Braided Narratives: Afro-Francophone Novels by Diop and GauZ' with Julia Lichtblau

2 Sessions Tuesdays, 6:30 pm EDT - 8:00 pm EDT August 26 to September 23, 2025

The Center for Fiction

The ‘With Books’ option includes the titles required for this group at a 10% discount from our Bookstore.


Meeting Dates:
8/26 & 9/23
In Person at The Center for Fiction

West African writers have had an important influence in the Anglophone literary world going back to Chinua Achebe, Wole Soyinka, and Amos Tutuola, and more recently with the successes of Nigerian writers Chimamanda Ngozi Adichie, and up-and-comers such as Irinze Ifeakandu. Similarly, building on the impact of 1960s writers such as Leopold Senghor and Bernard Dadié, contemporary Francophone African writers have increasingly made their mark in the French-language literary world—even as American readers largely miss out on this exciting work due to a lack of translations.

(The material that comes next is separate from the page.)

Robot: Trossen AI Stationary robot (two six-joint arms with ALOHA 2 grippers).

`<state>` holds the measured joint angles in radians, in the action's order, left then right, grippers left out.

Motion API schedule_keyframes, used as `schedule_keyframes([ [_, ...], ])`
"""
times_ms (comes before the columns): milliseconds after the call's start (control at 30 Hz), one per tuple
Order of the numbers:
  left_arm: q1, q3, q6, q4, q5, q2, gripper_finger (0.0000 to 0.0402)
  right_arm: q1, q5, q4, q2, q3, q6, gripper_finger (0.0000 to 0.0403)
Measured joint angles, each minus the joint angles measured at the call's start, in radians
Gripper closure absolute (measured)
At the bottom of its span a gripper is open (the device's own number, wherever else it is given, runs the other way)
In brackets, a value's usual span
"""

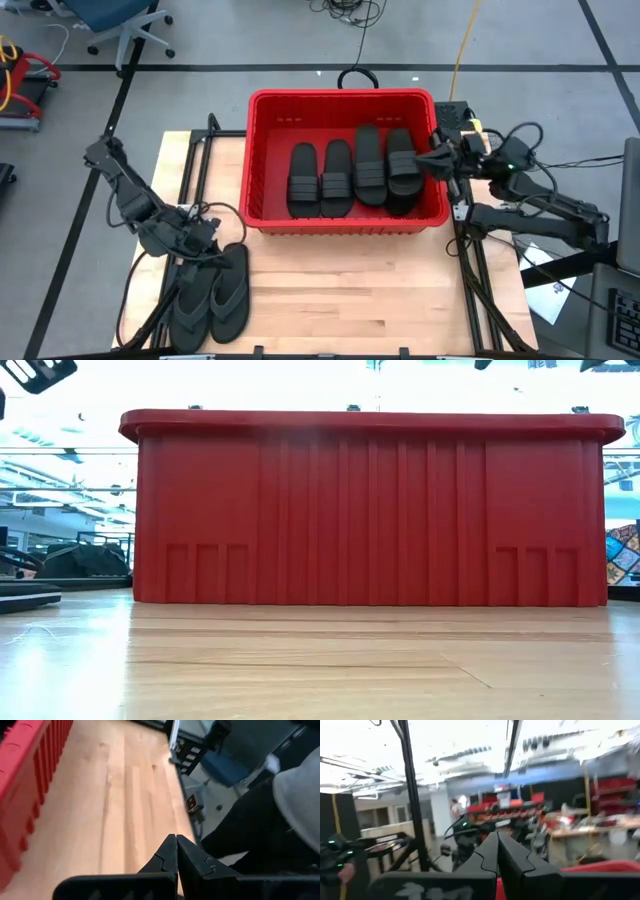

Two radically different writers who have broken through the Franco-Anglo language and culture barrier are French-Senegalese historical novelist and scholar David Diop and Ivorian satirical novelist GauZ’ a.k.a. Armand Patrick Gbaka-Brédé. Diop, a professor of 17th-century literature at Université de Pau, won the International Booker Prize in 2021 with his wrenching novel about an African conscript fighting with the French in the trenches in WWI, At Night All Blood Is Black (translated by poet Anna Moschovakis). His latest, Beyond the Door of No Return, is a complex and elegant work of historical fiction about an 18th-century French botanist who recounts in a posthumously revealed memoir how he met and fell in love with a mysterious Senegalese woman who was a fugitive from her tribe. GauZ’s Standing Heavy (translated by Frank Wynne)—a hip, street-wise, ironic, and poignant tale of Ivoirian immigrants in Paris for whom the grueling job of security guard is the first rung up the ladder—was short-listed for the International Booker Prize in 2023.

In their distinctive, restless stories, Diop and GauZ’ explore globalization, exploitation, race, trade, and the fraught relations between France and the vast, diverse zone of West Africa on which it imposed its language, culture, and political system.

Our discussion will explore the above topics as well as voice, the interweaving of French and African cultures, humor, and the challenges of translation.

What to read in advance of the first meeting: Please read Standing Heavy by GauZ’ (translated by Frank Wynne) in its entirety in advance of the first meeting.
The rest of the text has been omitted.